[Records from a data source]

○ ○ ○ ○ ○ ○ ○

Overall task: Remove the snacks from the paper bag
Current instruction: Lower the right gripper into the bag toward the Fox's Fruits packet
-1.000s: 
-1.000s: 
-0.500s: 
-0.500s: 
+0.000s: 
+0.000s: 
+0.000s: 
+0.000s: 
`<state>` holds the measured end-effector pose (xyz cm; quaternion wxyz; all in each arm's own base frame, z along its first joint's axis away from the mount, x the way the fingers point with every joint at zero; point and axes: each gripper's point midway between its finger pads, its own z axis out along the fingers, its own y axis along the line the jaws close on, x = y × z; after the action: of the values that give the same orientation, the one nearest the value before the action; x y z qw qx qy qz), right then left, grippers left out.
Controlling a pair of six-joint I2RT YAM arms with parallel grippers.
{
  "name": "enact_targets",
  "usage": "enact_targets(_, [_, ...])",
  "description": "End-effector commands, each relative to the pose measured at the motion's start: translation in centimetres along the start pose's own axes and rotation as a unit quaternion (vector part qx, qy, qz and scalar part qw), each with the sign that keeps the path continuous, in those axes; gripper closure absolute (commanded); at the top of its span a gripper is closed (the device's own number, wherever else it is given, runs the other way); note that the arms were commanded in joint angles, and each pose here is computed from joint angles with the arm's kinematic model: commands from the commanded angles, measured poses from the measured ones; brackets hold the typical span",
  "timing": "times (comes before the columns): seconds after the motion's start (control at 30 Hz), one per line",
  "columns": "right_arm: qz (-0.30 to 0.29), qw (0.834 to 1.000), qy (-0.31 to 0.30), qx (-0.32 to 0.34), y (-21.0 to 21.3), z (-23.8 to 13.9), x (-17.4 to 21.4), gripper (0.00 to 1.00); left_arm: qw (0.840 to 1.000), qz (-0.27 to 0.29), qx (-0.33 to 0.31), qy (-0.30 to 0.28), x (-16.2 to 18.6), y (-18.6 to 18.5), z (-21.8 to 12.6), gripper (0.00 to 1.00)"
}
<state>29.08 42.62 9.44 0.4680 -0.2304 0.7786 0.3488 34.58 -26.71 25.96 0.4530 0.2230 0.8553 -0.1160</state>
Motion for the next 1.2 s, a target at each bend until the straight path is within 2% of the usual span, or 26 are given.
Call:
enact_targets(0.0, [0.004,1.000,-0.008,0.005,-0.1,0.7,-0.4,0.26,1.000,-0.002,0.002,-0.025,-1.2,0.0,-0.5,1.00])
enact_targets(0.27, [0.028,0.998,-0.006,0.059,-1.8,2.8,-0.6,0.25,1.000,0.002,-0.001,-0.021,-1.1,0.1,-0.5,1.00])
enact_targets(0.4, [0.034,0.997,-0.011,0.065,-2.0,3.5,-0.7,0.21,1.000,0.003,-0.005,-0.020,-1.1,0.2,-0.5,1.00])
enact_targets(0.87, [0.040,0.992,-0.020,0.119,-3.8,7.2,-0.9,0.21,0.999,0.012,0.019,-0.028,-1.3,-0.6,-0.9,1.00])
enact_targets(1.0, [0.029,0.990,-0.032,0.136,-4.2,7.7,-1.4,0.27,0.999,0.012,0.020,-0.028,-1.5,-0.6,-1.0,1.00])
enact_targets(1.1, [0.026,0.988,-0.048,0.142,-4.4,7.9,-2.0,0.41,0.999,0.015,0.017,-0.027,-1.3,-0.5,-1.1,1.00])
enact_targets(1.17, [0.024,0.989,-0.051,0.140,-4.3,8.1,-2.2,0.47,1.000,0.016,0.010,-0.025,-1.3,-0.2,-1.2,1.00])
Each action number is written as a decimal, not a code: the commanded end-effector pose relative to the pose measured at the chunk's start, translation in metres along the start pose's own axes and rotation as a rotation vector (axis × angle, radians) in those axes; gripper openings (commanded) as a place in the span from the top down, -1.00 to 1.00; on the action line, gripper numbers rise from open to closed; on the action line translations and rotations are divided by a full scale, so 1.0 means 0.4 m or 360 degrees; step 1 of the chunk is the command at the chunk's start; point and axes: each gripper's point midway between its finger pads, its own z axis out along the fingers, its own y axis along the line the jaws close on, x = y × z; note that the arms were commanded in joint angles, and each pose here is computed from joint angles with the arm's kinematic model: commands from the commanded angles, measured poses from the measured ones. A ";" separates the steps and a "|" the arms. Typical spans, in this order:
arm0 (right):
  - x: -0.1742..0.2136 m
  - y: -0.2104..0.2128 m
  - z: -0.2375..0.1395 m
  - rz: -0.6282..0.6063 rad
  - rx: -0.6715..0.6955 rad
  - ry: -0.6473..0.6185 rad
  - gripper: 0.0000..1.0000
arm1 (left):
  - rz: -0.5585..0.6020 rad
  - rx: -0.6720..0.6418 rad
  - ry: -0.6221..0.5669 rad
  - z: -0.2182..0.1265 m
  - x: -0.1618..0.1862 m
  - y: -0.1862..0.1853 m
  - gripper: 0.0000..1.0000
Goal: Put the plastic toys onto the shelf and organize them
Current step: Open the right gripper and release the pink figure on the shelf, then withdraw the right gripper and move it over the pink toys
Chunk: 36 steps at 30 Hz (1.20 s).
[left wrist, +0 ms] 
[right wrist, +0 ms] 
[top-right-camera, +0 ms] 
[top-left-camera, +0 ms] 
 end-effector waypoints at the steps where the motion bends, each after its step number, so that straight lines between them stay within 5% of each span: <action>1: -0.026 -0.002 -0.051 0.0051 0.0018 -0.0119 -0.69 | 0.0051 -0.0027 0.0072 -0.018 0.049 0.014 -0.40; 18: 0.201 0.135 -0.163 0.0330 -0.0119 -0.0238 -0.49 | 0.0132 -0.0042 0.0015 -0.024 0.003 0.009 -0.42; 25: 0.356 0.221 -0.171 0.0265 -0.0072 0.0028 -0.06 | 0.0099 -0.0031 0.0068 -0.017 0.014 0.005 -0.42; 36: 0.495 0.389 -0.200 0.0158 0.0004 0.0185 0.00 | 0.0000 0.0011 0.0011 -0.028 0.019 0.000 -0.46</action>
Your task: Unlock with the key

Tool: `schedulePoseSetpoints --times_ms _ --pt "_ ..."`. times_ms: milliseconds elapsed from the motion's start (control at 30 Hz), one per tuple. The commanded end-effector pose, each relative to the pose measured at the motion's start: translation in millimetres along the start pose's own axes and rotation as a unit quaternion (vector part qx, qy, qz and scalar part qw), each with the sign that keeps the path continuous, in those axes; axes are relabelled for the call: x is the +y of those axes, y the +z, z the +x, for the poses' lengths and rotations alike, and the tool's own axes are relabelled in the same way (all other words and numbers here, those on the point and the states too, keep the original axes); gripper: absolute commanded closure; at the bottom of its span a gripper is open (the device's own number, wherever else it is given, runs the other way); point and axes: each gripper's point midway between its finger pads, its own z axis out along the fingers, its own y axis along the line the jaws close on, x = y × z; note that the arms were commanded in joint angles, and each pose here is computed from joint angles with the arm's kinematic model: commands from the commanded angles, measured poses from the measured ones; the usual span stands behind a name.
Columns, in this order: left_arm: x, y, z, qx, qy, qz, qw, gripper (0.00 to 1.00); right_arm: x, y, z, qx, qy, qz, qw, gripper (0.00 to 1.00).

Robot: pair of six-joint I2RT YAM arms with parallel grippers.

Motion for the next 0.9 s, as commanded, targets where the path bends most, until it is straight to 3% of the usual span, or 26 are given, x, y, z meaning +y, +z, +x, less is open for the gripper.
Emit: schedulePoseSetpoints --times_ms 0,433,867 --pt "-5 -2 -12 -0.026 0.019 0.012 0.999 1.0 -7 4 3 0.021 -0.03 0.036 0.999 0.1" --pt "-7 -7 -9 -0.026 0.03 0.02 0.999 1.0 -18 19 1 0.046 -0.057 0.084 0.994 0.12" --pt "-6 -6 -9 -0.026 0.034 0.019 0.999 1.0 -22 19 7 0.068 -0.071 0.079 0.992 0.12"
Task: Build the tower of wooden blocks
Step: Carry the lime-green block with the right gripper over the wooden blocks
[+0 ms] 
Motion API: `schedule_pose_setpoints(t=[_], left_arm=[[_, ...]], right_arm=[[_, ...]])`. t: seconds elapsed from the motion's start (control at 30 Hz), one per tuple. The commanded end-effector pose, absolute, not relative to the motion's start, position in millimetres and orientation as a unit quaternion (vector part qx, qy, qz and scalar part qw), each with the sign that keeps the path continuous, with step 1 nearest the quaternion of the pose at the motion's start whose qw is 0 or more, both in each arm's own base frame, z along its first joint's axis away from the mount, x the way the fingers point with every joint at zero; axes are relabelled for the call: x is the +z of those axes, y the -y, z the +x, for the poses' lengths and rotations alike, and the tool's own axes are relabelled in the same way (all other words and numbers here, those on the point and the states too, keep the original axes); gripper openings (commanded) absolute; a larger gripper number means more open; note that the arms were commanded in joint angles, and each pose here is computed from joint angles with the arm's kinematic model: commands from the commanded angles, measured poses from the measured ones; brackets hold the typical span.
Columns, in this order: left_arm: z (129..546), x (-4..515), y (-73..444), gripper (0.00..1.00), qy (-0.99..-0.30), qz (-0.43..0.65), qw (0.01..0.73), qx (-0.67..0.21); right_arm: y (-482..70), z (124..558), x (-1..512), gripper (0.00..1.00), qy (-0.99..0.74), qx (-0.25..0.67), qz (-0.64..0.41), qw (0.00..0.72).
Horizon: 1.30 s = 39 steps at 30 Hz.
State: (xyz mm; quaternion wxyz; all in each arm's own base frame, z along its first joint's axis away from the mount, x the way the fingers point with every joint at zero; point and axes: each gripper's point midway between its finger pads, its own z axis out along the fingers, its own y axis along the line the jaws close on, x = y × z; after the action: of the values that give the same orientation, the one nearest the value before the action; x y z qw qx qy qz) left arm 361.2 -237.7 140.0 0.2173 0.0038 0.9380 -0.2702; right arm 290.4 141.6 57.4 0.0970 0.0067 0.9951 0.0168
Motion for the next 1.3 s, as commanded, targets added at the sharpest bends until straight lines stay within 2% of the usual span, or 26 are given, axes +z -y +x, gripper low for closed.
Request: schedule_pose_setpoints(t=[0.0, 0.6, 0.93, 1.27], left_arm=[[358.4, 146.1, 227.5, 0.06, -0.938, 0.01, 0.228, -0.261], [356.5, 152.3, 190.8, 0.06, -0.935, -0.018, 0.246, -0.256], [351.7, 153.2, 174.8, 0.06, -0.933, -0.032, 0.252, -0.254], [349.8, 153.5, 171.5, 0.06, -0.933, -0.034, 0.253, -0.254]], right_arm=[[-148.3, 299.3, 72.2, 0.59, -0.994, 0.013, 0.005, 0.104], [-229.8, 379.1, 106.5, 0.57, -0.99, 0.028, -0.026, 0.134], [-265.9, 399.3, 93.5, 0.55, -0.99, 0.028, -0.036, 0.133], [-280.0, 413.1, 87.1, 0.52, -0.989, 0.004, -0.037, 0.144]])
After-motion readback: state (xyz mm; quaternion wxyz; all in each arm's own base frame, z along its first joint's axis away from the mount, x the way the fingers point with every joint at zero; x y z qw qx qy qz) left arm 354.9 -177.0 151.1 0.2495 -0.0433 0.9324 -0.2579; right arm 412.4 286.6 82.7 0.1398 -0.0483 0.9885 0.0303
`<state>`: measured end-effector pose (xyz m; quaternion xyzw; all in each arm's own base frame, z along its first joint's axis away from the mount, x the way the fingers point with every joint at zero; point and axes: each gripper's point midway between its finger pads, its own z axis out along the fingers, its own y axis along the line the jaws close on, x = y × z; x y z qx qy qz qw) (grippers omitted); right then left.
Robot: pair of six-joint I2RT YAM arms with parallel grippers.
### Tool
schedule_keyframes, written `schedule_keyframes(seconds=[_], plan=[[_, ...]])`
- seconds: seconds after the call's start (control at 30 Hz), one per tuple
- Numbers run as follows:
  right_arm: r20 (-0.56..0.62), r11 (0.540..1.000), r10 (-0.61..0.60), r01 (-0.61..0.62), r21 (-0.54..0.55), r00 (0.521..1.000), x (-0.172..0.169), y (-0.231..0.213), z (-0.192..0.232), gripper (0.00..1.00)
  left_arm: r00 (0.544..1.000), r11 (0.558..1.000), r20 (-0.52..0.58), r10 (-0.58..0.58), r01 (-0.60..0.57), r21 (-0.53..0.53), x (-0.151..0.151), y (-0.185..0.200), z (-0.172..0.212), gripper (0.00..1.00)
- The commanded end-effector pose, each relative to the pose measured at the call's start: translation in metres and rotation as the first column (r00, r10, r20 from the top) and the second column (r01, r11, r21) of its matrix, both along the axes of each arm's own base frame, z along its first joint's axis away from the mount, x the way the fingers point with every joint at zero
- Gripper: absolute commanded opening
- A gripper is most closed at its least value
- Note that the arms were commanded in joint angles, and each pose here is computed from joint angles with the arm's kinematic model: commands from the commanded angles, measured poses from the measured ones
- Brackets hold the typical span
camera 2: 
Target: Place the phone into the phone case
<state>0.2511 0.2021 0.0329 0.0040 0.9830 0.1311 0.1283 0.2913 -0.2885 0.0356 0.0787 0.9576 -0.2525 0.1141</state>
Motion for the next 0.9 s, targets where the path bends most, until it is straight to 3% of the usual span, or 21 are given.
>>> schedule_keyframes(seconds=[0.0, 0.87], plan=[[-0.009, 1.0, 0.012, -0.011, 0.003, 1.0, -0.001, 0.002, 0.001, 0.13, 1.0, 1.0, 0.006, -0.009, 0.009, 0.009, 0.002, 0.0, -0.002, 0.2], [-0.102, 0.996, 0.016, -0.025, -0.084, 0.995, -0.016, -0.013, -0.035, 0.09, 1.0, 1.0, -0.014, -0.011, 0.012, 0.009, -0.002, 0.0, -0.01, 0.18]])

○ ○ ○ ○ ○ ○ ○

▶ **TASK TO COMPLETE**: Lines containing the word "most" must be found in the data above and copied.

▶ **EXERCISE ANSWER**:
Motion for the next 0.9 s, as commanded, targets where the path bends most, until it is straight to 3% of the usual span, or 26 are given, x, y, z meaning +y, +z, +x, less is open for the gripper.
- A gripper is most closed at its least value
Motion for the next 0.9 s, targets where the path bends most, until it is straight to 3% of the usual span, or 21 are given.

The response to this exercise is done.